Chapter Twenty-Seven: Fairies, Forests, and Queens

2.1K 147 31
                                    

Omg, I'm back as promised. I'm super early this week, guys! Anyway, this chapter is longer than the most recent ones cause there's some explaining at long last.

Don't forget to comment, share, and hit that star button (vote) if you liked this chapter!

VIVKELLER23
——————————

Rain

The hardest part about surviving was trying to live your life as if you weren't crumbling apart inside everyday, just waiting for the day you could give up the fight.

Even harder still was knowing that the very few people on Earth who knew anything about your struggle didn't care in the long run. You could do everything right for years, but the moment the war got too much, you became no more than a burden. No more than a liability they should have gotten rid of long ago.

She'd lived the past two years waiting for the moment she'd shatter. She'd thought it would be explosive, that she'd lose all sense of time and space and simply cease to exist as she had been molded out to be. A devastating end for the Ice Queen who'd always felt just a little too much.

It didn't happen that way.

As it turned out, her downfall was gradual. She lost a part of her armor months ago and never even noticed that the rest continued to crack as the weeks went on. Tonight, that armor simply dissolved in the face of all she'd tried to bury.

Rain witnessed her father escorting young Gia Dyer out of the house in the early morning, long before the first guests arrived. Her heart had bled as she watched her father guide Gia out with one hand placed intimately on her lower back. He'd whispered something to her as she stepped outside into the morning sun, and Gia, the best friend she'd lost, had blushed and kissed him as if she had every right to.

As if Gia had any right to the man who'd once been married to a woman who'd welcomed her as if she were a daughter.

Rain had tried to ignore it, but a large part of the ice that had held her heart safely in check shattered two hours before she'd had to smile and welcome the families her father considered friends.

It was an overused, cliched plot, and yet the pain had been excruciating.

The night Rain decided to disobey her mother to attend that wretched party hadn't just been a choice she made on a whim. Her father had been talking to someone on the phone that evening while her mother worked alongside Isa in the kitchen. It hadn't been a business call. By all accounts, it had been a purely personal call for pleasure.

She hadn't known who he was talking to, who was on the other end listening to his promises to see her soon. It hadn't mattered then. What had mattered was that he'd always had a the last say on who she saw, who she went to proms with now that she was old enough to make an impression, and he could make secret meetings with another woman who was not his wife.

Angered and betrayed, she'd climbed out of her bedroom window to drown out some of what she'd heard with drink and loud music.

What a heavy price she'd paid.

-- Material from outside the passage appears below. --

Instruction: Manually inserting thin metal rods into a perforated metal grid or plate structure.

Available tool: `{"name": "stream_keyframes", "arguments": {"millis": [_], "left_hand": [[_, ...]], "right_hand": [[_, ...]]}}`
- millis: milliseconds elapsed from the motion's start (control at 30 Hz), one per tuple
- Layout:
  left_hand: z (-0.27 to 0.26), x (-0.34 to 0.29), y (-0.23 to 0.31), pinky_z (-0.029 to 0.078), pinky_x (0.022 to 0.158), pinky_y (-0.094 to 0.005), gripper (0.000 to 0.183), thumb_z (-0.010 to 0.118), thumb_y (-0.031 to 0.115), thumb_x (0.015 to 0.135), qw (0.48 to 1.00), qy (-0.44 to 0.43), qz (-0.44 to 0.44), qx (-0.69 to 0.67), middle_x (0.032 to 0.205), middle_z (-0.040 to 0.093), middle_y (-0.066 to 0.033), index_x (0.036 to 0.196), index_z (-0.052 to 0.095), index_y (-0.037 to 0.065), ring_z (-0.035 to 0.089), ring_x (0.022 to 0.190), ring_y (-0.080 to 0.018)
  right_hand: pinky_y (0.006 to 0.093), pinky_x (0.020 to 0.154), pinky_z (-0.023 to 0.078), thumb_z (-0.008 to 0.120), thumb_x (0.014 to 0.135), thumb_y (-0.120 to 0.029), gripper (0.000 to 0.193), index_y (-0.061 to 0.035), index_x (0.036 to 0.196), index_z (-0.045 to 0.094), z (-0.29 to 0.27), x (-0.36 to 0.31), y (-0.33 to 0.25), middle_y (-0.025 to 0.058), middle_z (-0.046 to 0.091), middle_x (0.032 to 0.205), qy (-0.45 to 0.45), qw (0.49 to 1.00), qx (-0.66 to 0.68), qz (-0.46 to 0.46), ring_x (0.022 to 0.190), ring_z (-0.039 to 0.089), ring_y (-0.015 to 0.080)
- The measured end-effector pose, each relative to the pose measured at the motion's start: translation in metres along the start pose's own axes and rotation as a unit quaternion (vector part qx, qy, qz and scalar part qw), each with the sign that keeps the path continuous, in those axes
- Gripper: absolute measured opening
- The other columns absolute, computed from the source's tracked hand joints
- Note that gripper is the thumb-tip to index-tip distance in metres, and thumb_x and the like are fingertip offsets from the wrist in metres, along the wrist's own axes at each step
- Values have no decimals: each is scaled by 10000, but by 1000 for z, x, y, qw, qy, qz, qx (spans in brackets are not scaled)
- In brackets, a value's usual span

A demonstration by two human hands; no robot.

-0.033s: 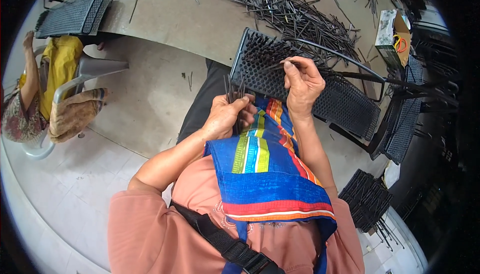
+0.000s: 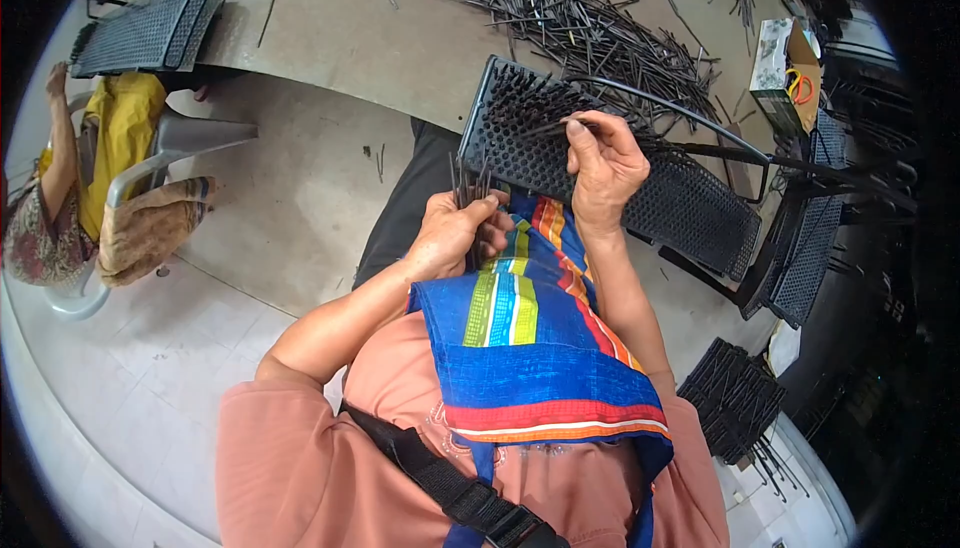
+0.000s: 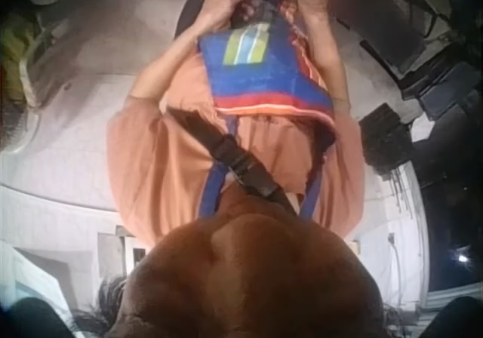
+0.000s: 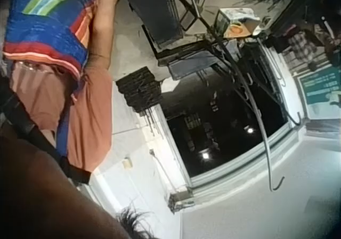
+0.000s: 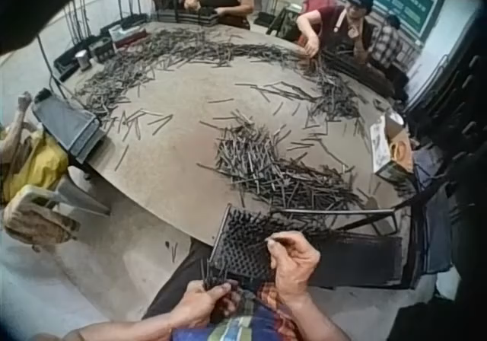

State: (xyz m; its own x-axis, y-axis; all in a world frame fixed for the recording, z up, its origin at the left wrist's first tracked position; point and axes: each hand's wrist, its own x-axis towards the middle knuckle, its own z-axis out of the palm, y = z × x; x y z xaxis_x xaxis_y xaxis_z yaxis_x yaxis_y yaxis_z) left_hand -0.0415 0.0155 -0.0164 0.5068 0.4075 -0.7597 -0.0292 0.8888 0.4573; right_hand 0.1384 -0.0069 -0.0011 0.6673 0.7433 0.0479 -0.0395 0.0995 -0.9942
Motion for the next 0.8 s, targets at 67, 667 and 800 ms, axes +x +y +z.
{"name": "stream_keyframes", "arguments": {"millis": [67,667,800], "left_hand": [[3,-2,2,582,601,-314,192,534,105,965,999,-18,-21,23,840,685,-153,1051,607,-51,684,663,-222],[10,-8,1,541,524,-285,125,556,81,947,999,21,20,-43,805,679,-134,1004,606,-19,660,628,-185],[3,-1,-2,536,518,-280,117,564,72,939,999,26,1,-48,812,682,-140,1004,602,-17,660,626,-187]], "right_hand": [[169,464,369,701,845,18,84,8,922,671,2,2,7,13,645,768,1,999,-30,-24,521,480,24],[202,484,395,727,773,63,106,16,862,695,6,2,9,35,658,780,-61,954,-221,-193,556,504,39],[219,537,443,742,738,57,128,13,850,699,11,0,8,70,657,780,-83,934,-272,-217,609,565,97]]}}
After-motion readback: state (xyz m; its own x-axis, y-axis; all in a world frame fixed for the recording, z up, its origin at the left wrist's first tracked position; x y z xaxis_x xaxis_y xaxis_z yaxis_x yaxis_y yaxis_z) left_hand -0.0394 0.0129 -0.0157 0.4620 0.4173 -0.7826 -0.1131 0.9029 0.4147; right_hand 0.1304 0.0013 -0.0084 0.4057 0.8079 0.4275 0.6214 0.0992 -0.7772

And still, she wasn't sure she wouldn't make the same decision again if she were given the choice.

Here now, years later, she wished she could drown out the ringing in her ears as the memories of the past and the moments of the present collided.

"Rain?"

She blinked and forgot everything as her eyes met grey-green pools of light. It was said that the eyes could be the windows to the soul. Rain wondered how deep she'd have to fall before she caught a glimpse of Teagan's tattered soul. How strange that the eyes of a man she'd once so desperately wanted to despise could be her anchor now.